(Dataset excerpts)

^^^^

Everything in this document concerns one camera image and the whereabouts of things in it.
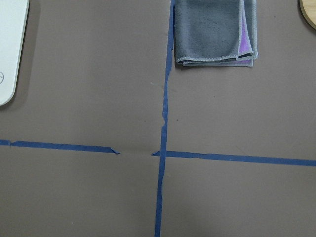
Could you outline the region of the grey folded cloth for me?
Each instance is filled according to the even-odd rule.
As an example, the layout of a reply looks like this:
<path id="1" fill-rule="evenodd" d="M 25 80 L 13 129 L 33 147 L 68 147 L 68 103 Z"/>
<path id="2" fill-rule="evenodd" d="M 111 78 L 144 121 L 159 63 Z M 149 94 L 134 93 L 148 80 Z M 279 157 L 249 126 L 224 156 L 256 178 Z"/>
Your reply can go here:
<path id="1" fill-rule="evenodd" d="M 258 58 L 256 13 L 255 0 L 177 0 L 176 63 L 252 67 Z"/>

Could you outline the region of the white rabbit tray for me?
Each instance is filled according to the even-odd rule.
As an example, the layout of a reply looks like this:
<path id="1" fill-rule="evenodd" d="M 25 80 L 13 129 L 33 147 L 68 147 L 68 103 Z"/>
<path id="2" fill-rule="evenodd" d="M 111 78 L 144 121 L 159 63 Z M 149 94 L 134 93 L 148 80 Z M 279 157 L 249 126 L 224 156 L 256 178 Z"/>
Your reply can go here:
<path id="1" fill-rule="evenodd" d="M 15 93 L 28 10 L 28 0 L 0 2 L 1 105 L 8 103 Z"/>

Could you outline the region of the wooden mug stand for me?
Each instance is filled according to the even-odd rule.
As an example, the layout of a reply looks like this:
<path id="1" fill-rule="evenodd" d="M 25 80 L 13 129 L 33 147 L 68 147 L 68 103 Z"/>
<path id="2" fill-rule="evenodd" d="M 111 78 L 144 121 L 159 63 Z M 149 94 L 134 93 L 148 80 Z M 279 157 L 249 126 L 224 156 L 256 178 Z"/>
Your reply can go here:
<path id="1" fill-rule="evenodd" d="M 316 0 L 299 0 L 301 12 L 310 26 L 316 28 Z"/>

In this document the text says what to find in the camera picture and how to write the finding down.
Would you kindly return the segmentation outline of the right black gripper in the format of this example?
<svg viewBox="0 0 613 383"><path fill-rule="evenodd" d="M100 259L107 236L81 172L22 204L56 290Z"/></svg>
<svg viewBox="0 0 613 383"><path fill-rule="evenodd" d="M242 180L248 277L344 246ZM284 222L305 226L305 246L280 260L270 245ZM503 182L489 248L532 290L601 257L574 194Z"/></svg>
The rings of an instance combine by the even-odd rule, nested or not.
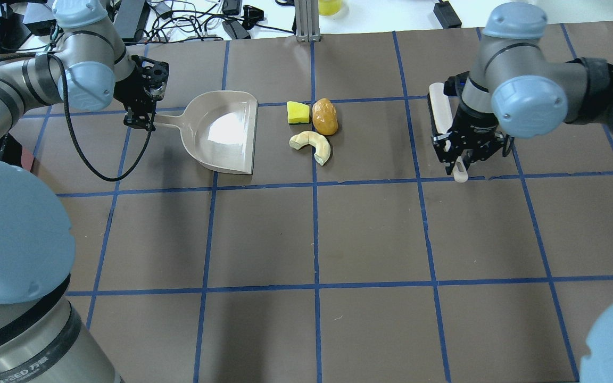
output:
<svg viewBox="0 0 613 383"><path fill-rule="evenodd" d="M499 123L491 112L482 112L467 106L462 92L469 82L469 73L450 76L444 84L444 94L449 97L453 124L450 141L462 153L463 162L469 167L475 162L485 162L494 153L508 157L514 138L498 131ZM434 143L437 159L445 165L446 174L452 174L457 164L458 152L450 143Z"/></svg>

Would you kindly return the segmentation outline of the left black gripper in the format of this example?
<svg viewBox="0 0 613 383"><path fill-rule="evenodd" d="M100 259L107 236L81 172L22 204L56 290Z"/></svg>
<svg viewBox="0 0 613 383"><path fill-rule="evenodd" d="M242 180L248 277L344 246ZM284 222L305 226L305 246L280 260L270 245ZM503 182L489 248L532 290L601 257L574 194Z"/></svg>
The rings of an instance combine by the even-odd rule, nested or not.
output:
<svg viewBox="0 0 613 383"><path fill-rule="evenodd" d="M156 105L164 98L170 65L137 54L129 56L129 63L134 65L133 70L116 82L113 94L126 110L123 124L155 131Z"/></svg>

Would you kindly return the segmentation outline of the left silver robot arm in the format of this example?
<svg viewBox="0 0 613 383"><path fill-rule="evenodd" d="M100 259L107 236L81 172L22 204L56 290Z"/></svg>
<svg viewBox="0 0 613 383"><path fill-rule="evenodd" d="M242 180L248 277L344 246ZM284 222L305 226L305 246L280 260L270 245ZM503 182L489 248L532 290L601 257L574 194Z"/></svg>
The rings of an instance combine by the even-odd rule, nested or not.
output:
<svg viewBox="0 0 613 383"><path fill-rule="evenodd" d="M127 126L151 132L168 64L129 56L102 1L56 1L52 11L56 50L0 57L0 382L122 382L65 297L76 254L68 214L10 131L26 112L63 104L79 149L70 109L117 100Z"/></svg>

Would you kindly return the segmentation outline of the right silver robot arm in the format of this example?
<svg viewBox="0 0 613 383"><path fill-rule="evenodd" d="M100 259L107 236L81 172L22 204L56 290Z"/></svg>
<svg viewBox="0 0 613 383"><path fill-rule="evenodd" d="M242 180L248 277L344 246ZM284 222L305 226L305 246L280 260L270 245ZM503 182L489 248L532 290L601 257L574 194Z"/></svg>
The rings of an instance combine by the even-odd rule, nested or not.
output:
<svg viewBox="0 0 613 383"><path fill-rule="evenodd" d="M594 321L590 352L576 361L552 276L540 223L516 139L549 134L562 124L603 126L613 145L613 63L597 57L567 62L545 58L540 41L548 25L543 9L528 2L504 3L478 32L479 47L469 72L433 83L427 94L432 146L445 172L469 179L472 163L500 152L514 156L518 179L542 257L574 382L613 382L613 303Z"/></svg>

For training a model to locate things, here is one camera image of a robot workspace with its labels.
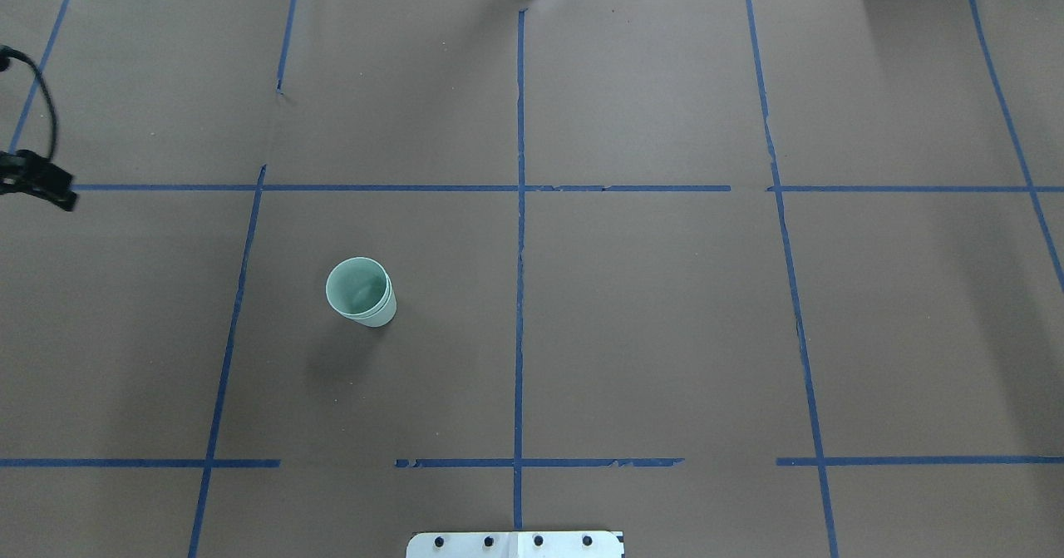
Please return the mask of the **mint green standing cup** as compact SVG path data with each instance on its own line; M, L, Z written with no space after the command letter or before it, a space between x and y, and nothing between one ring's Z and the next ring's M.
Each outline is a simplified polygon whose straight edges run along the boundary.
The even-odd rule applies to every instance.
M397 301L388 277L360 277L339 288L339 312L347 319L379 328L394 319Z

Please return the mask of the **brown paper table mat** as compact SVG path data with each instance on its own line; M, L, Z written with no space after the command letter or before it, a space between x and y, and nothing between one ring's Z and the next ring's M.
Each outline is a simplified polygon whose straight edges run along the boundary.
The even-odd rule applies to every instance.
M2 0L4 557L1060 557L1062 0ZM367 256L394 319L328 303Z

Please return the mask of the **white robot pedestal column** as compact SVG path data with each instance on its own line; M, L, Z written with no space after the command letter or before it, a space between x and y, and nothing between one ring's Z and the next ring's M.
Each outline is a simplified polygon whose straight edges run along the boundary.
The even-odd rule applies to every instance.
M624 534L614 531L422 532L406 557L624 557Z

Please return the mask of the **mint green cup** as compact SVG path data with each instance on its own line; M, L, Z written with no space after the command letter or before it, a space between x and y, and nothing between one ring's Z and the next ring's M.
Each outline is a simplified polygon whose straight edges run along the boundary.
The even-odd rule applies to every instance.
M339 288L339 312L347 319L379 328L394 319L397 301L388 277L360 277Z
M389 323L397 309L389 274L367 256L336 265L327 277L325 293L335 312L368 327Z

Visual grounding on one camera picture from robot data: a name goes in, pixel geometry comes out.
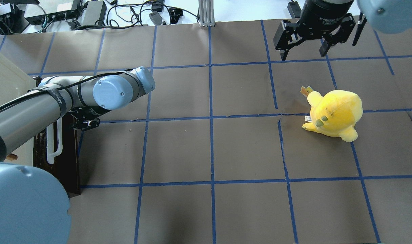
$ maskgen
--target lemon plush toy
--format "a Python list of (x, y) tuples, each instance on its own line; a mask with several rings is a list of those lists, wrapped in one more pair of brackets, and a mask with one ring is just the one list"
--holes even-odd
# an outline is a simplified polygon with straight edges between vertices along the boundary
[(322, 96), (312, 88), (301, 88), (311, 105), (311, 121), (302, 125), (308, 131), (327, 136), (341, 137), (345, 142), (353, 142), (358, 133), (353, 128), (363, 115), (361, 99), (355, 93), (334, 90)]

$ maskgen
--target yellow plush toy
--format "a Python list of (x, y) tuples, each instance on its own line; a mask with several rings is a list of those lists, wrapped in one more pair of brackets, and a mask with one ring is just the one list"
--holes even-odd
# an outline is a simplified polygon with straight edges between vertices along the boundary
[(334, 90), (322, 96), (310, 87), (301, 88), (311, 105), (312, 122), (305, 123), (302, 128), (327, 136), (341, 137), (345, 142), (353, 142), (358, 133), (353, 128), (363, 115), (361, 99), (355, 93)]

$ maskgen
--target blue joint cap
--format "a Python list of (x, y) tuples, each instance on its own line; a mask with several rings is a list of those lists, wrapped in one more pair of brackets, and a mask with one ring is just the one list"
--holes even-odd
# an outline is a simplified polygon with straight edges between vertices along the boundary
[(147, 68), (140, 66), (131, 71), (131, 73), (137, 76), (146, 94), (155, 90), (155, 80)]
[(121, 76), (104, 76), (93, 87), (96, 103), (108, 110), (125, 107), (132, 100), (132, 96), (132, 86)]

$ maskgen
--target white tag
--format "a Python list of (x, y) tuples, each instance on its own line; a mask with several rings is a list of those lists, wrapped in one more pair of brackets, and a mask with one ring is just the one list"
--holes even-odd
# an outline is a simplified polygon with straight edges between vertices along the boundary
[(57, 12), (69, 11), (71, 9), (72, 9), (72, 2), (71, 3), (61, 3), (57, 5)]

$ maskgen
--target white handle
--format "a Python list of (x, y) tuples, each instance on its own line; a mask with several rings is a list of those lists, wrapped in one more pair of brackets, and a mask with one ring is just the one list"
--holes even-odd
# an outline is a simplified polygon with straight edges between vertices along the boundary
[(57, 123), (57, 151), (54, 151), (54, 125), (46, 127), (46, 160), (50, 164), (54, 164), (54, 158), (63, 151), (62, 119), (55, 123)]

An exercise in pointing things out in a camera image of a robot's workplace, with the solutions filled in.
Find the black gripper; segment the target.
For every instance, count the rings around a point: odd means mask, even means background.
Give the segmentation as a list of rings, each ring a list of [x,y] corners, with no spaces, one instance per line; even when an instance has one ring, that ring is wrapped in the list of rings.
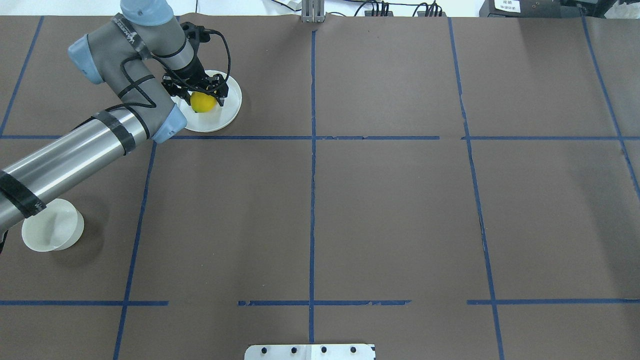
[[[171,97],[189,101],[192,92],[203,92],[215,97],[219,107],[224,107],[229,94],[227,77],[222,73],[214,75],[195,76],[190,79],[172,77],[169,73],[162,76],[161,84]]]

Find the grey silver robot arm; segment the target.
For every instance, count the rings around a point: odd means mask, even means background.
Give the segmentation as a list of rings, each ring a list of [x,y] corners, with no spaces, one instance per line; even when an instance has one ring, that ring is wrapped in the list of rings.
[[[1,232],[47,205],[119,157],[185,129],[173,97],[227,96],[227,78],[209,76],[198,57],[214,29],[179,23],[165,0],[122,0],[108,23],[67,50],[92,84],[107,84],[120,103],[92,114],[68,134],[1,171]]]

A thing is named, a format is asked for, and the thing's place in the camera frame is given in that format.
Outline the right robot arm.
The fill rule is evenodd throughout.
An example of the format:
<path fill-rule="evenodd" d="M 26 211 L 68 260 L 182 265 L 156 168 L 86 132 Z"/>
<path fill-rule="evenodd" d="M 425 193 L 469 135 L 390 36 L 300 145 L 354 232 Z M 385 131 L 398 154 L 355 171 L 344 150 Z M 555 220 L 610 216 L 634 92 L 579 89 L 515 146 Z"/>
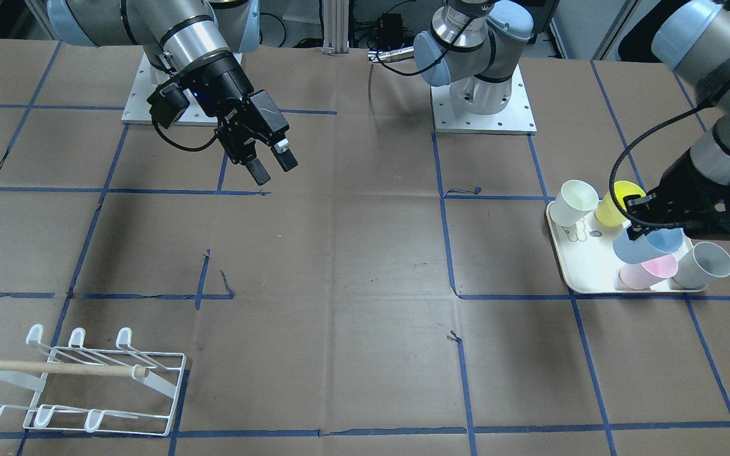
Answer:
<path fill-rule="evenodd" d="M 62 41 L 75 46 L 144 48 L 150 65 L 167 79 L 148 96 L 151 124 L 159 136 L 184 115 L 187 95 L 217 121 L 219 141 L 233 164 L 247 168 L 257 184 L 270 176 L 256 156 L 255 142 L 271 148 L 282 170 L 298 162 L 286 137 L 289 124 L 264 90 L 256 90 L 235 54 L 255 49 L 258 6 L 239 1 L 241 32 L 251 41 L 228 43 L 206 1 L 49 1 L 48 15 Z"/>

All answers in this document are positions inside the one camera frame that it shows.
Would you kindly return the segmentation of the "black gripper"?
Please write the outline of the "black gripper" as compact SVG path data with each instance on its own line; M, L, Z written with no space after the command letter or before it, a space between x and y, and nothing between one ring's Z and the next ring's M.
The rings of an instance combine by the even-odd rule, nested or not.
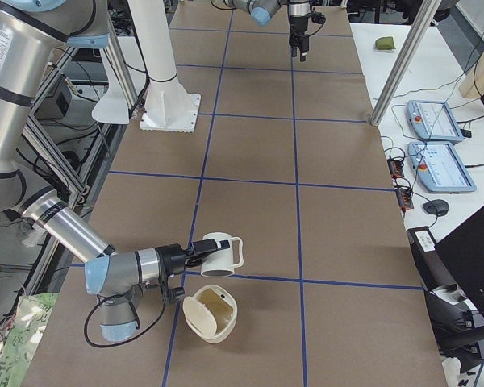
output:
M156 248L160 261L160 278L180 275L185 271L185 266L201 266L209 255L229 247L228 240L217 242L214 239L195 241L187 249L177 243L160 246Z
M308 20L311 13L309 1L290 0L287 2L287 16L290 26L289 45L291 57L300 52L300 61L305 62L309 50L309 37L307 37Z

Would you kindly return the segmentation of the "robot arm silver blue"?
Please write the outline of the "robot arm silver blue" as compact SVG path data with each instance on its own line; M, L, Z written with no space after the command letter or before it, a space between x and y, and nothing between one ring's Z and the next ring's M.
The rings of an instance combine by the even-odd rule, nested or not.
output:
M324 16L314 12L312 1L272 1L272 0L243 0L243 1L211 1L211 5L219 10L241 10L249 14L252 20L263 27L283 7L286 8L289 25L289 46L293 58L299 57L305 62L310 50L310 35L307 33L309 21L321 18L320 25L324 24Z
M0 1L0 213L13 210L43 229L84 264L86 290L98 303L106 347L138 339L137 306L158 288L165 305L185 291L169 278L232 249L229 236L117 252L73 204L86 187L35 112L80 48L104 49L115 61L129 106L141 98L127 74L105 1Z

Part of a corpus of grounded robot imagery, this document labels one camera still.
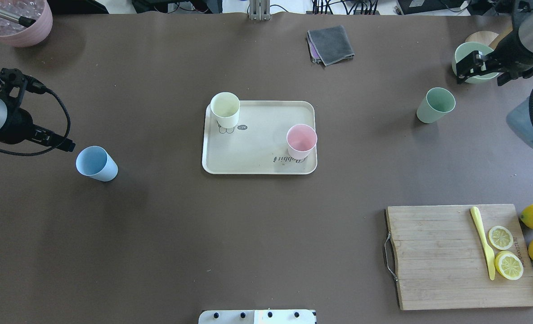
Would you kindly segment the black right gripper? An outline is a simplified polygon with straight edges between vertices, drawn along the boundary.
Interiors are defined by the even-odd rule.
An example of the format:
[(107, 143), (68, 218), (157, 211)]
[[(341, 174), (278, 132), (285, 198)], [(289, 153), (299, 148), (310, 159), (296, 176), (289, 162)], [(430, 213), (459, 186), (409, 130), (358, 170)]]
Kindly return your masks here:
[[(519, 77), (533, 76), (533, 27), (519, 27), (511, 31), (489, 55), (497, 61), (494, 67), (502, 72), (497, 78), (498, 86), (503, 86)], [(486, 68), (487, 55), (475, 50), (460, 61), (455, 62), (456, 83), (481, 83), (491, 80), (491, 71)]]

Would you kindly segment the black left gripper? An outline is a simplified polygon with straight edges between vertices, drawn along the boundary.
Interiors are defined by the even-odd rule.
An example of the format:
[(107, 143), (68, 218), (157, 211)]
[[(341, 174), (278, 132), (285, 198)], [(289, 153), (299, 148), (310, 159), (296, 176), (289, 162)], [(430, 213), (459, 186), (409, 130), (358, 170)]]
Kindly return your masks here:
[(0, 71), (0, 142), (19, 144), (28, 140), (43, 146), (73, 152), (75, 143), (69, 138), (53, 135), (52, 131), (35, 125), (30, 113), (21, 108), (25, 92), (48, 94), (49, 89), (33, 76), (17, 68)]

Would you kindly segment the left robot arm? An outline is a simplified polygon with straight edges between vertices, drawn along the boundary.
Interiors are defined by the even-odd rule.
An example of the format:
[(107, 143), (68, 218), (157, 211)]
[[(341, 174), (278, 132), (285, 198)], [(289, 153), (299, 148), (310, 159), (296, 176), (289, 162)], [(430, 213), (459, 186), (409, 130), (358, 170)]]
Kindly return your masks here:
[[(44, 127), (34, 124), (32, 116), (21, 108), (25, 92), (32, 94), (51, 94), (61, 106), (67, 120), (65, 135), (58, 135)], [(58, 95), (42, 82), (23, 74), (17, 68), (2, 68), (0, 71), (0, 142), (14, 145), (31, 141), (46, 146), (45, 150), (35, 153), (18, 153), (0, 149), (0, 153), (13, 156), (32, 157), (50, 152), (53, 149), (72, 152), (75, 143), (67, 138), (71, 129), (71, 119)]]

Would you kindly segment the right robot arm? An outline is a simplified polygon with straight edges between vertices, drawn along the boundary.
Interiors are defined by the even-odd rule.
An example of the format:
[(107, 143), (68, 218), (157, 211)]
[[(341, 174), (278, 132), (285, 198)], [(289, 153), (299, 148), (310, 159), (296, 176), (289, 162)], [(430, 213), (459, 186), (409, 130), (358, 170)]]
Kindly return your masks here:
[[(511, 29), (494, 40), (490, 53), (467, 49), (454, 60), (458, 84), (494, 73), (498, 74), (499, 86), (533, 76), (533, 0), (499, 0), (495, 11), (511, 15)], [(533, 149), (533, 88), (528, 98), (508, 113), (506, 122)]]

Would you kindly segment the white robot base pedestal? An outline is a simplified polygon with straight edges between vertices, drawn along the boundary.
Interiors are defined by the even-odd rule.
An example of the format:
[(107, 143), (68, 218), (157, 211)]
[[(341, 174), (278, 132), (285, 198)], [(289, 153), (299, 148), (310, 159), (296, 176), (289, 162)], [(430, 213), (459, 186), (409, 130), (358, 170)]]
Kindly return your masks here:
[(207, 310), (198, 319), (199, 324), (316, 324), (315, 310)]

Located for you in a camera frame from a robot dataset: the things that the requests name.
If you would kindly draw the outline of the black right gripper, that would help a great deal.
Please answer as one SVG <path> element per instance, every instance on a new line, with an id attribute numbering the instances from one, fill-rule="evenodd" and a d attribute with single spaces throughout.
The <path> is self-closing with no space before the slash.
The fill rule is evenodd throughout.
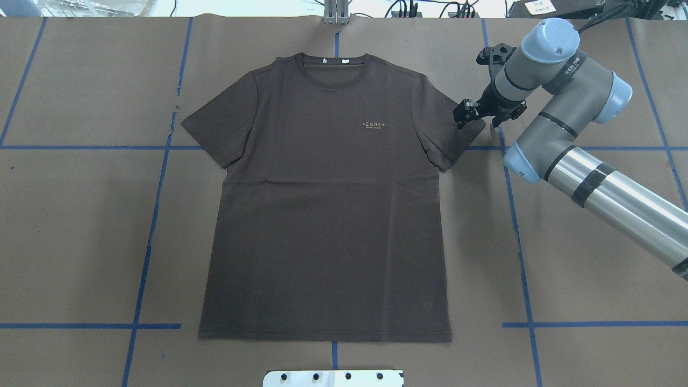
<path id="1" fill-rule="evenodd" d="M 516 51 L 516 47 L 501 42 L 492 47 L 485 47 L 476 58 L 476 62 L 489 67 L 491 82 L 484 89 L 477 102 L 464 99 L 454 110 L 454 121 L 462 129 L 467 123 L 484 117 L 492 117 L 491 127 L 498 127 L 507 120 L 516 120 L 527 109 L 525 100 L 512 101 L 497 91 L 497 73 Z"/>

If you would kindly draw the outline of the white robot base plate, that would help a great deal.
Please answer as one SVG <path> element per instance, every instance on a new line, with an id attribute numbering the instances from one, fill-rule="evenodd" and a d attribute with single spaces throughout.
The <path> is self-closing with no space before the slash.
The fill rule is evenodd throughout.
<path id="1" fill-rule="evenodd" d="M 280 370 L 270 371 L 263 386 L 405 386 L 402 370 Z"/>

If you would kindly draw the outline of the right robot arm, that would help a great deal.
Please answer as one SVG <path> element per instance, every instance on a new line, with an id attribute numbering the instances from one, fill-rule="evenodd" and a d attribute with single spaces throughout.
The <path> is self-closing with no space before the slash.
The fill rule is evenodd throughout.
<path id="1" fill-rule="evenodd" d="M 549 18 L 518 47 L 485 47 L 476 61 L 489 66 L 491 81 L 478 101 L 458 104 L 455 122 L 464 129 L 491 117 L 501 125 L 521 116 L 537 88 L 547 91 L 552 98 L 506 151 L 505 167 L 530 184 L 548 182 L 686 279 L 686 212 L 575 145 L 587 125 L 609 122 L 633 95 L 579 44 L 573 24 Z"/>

^^^^

**What to do**.
Leave out any pictures, please, and quote only the lines from the top of the data through the line that contains "Could you outline the region of the wooden".

**Exercise solution**.
Everything in this document concerns one camera image and the whereabouts of things in it.
Could you outline the region of the grey folded cloth for me?
Each instance is filled according to the even-odd rule.
As an example, the layout of a reply looks like this:
<path id="1" fill-rule="evenodd" d="M 25 80 L 13 129 L 33 147 L 68 147 L 68 103 Z"/>
<path id="2" fill-rule="evenodd" d="M 111 78 L 144 121 L 159 63 Z M 149 94 L 134 93 L 148 80 Z M 279 157 L 249 126 L 224 156 L 256 178 Z"/>
Your reply can go here:
<path id="1" fill-rule="evenodd" d="M 258 58 L 256 13 L 255 0 L 177 0 L 176 63 L 252 67 Z"/>

Could you outline the region of the white rabbit tray for me?
Each instance is filled according to the even-odd rule.
As an example, the layout of a reply looks like this:
<path id="1" fill-rule="evenodd" d="M 25 80 L 13 129 L 33 147 L 68 147 L 68 103 Z"/>
<path id="2" fill-rule="evenodd" d="M 111 78 L 144 121 L 159 63 Z M 149 94 L 134 93 L 148 80 Z M 279 157 L 249 126 L 224 156 L 256 178 Z"/>
Your reply can go here:
<path id="1" fill-rule="evenodd" d="M 15 93 L 28 10 L 28 0 L 0 2 L 1 105 L 8 103 Z"/>

Could you outline the region of the wooden mug stand for me?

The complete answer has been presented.